Records from a collection:
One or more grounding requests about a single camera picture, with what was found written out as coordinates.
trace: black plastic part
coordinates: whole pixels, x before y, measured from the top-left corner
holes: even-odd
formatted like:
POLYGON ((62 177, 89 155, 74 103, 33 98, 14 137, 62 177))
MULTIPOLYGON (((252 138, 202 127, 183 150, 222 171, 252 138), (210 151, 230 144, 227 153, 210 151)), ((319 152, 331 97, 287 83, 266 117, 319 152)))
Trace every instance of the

---

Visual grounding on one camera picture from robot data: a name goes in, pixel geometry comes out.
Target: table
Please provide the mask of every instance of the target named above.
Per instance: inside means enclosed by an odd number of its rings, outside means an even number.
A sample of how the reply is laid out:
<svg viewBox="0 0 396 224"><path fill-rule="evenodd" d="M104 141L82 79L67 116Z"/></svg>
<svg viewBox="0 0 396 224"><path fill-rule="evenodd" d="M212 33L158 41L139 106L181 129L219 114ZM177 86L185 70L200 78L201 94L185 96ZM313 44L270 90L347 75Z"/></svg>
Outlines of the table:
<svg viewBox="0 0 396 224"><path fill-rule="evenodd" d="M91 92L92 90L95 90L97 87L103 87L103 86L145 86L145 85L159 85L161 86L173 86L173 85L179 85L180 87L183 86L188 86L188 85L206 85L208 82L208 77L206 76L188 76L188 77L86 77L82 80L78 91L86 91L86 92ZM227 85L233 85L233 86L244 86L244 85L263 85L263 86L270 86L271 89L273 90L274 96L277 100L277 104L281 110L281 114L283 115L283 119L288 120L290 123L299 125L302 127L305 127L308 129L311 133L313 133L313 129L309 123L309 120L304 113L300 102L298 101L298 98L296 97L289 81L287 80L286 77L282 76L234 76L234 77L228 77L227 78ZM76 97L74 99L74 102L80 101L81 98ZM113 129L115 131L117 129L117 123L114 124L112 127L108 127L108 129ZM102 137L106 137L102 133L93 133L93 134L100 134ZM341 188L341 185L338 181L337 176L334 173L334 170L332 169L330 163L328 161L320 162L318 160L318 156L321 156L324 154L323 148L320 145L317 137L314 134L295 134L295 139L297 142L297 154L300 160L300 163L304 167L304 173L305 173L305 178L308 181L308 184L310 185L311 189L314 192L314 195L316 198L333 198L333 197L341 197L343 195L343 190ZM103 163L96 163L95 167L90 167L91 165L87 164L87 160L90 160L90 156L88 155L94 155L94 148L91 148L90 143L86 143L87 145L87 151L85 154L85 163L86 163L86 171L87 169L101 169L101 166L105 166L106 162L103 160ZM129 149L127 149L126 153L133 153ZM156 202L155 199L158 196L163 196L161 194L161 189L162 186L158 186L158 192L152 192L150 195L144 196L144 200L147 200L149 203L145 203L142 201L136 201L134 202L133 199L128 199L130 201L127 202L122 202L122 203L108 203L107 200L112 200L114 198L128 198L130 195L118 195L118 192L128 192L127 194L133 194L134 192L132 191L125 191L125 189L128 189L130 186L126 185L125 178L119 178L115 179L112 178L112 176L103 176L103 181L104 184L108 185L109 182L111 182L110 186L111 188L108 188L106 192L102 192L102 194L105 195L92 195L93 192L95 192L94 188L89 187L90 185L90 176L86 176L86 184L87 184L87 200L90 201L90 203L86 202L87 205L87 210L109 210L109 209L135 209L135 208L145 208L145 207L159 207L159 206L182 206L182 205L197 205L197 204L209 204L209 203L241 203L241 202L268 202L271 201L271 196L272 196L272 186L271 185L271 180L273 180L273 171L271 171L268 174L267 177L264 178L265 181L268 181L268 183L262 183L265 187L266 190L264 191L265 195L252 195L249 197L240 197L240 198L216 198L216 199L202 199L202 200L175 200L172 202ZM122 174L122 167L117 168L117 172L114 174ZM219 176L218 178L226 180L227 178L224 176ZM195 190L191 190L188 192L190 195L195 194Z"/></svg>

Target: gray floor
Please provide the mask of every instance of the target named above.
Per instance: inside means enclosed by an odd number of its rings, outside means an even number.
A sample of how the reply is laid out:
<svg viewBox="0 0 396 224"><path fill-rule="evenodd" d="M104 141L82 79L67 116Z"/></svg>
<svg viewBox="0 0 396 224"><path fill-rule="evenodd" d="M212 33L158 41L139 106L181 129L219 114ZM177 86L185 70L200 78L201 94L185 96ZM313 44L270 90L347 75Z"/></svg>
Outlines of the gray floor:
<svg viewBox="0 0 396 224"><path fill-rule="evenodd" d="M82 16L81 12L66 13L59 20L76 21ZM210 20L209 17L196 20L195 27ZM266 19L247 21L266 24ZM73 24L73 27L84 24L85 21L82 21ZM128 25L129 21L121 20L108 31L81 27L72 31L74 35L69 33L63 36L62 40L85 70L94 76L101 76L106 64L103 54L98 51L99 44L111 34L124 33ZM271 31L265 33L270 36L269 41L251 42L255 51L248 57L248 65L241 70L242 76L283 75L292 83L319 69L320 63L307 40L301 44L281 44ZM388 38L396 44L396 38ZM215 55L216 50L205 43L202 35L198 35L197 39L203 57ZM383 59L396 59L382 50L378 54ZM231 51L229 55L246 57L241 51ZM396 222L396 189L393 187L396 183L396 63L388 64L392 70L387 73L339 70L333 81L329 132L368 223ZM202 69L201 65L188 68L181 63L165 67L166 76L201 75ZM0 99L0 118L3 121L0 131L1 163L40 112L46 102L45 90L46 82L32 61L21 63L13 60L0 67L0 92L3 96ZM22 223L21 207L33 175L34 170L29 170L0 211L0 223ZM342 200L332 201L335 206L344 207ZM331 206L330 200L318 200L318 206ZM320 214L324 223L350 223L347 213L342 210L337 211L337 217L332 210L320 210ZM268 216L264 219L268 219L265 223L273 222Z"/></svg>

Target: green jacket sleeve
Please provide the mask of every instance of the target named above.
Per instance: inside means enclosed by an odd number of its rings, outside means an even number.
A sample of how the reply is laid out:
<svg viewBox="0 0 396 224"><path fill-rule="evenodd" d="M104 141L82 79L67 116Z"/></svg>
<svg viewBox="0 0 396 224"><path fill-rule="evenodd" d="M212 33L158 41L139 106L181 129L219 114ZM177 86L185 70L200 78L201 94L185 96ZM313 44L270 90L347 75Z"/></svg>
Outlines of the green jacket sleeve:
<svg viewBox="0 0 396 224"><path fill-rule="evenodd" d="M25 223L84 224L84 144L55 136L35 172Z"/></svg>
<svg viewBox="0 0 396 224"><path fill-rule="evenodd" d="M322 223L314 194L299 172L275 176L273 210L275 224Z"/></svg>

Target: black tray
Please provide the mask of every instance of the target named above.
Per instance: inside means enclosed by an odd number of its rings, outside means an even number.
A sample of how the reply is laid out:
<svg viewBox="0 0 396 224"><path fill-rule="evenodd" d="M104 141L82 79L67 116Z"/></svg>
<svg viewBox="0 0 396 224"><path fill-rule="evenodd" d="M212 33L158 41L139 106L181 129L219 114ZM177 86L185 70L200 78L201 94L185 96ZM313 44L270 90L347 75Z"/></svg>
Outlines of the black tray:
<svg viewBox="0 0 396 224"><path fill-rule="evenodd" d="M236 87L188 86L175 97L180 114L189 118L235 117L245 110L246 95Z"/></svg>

--

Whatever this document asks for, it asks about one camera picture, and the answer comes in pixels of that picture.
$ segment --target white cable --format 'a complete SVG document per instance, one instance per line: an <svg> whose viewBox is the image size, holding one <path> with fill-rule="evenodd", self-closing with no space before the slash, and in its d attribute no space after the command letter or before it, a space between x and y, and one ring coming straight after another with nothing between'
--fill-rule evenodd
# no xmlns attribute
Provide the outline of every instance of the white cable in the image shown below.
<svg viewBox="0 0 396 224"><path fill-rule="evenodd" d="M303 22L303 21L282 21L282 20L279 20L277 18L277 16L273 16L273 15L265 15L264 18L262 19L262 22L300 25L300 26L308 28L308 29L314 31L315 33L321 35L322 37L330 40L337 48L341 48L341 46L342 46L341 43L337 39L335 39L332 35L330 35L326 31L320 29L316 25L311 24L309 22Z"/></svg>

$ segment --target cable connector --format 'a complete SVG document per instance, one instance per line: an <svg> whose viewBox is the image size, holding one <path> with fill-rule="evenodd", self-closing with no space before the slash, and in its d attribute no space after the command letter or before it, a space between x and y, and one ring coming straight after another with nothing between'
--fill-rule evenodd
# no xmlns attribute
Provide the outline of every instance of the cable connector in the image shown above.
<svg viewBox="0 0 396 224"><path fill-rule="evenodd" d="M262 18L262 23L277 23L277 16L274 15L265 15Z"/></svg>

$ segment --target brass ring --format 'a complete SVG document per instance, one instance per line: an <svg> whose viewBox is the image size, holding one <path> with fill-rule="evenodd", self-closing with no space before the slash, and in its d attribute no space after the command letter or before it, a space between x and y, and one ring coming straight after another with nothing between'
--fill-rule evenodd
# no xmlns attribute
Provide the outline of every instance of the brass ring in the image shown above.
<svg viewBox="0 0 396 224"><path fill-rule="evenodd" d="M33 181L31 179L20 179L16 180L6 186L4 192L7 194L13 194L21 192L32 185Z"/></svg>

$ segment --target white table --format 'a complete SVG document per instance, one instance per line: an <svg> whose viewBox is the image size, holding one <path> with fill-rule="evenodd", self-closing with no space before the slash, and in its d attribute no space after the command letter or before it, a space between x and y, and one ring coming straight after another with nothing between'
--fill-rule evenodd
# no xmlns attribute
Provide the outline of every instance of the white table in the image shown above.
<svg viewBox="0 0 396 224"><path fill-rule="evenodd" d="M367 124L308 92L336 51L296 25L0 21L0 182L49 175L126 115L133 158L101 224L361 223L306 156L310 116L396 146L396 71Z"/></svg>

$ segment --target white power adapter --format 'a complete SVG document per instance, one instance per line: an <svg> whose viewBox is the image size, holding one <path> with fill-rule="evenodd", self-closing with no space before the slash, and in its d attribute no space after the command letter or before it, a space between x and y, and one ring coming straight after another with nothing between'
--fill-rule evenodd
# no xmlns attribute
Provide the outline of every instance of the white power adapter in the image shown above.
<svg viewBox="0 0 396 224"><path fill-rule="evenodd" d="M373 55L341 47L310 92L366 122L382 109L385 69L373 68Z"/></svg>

TO DO: Only the lines with "coordinates" are needed; find them in the records and copy each one.

FINAL ANSWER:
One or more grounding requests about a single camera picture, with what was found written out as coordinates.
coordinates: whole pixels, x before y, measured from the top-left corner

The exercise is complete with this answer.